▶ [The problem] Repeat the records below exactly, from the first line through the line containing "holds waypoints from", and leave out any pictures.

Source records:
++++++++++
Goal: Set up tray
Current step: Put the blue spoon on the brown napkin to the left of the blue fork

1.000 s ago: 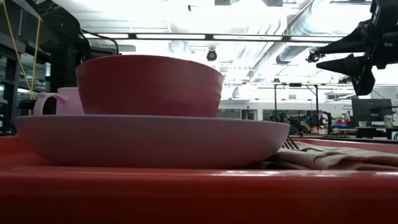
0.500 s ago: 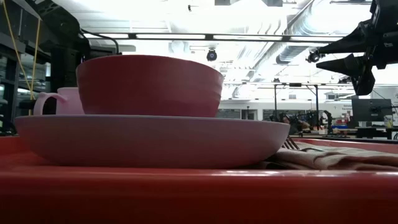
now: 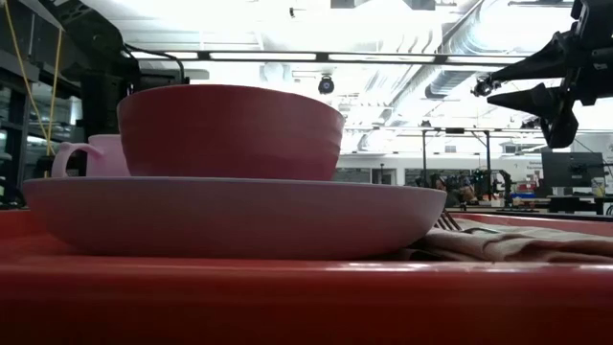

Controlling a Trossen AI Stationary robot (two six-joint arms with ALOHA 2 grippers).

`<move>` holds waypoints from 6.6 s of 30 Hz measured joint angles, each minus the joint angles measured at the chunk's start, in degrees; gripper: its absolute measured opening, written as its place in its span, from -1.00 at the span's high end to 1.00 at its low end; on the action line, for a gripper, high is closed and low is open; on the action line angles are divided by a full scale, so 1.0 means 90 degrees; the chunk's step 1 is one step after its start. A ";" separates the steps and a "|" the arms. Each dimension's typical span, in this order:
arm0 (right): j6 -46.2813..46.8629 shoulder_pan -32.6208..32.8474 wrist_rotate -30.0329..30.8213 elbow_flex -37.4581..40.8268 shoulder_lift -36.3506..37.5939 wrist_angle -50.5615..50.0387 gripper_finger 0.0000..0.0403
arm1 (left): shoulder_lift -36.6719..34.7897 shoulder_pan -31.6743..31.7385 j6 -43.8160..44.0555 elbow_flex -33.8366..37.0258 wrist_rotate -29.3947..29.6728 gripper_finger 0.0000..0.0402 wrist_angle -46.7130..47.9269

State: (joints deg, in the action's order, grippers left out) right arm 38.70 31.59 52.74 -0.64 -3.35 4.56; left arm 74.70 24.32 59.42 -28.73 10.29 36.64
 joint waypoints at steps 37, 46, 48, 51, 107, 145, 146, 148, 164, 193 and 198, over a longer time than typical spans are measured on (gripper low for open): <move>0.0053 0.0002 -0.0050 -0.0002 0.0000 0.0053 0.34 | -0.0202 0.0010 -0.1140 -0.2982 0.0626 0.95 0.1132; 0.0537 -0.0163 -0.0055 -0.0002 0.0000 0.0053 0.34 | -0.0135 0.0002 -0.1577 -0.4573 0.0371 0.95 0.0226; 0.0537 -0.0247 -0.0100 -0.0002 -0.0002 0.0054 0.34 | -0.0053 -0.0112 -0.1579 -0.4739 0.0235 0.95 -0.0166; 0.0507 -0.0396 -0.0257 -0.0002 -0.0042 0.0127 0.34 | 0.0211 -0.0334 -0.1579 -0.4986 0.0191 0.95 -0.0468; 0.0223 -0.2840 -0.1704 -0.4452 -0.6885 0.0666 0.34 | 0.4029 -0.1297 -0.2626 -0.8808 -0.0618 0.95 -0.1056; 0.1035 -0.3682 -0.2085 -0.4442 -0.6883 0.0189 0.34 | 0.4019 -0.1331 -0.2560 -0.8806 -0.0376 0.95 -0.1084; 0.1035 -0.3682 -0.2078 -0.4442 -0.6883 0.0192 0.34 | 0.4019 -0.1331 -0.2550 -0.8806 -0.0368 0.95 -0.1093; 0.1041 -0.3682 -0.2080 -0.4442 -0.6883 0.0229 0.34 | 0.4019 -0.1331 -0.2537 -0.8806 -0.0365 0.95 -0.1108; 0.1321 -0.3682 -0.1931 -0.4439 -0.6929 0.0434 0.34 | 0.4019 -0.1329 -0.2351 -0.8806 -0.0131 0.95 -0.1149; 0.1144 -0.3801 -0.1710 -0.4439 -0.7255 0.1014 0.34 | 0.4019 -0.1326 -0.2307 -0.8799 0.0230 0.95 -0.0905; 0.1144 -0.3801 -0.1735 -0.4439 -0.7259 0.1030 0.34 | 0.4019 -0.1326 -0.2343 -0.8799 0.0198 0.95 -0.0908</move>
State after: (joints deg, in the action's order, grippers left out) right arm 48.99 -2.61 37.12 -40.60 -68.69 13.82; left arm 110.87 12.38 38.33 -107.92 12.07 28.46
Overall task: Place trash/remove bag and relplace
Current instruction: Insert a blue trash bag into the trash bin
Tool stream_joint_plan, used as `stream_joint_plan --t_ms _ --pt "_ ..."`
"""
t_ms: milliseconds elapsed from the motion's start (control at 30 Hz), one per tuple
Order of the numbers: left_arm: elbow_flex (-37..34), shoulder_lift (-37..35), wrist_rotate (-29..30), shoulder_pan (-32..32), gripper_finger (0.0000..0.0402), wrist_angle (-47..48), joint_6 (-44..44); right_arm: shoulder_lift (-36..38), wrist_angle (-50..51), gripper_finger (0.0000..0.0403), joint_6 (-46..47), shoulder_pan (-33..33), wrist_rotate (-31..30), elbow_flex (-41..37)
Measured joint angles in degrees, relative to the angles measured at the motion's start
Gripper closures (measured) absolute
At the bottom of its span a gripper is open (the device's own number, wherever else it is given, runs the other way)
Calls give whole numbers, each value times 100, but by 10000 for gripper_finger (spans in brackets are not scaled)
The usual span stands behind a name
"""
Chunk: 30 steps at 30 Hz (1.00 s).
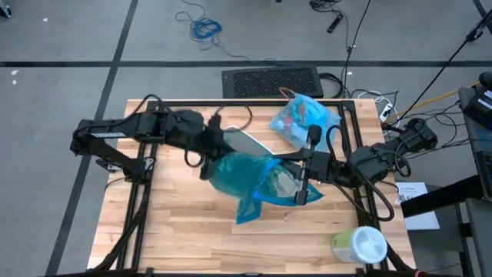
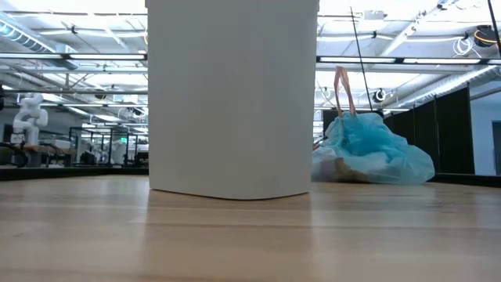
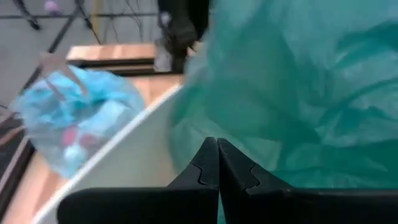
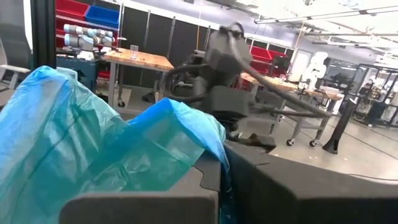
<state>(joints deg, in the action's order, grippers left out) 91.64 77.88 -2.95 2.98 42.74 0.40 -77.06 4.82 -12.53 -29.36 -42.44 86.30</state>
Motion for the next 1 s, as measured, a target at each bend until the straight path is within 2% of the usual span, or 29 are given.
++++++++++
▶ [Solution for this problem]
Goal: Set up tray
Current step: Put the blue spoon on the brown napkin to the left of the blue fork

1.000 s ago: 
0.500 s ago: 
now: 

Controlling a Trossen AI Stationary robot (two six-joint arms with ALOHA 2 grippers).

`<move>` holds waypoints from 6.6 s of 30 Hz measured joint angles, each minus the joint angles measured at the chunk's start, in degrees; gripper: its absolute measured opening, written as its place in its span, from -1.00 at the span's high end to 1.00 at its low end; on the action line, for a gripper, high is closed and low is open; on the action line angles are divided by a full scale, so 1.0 means 90 degrees; the chunk's step 1 is one step after its start. A ";" separates the steps and a "|" the arms. Each dimension's typical span, in this order:

Work on the exercise is complete.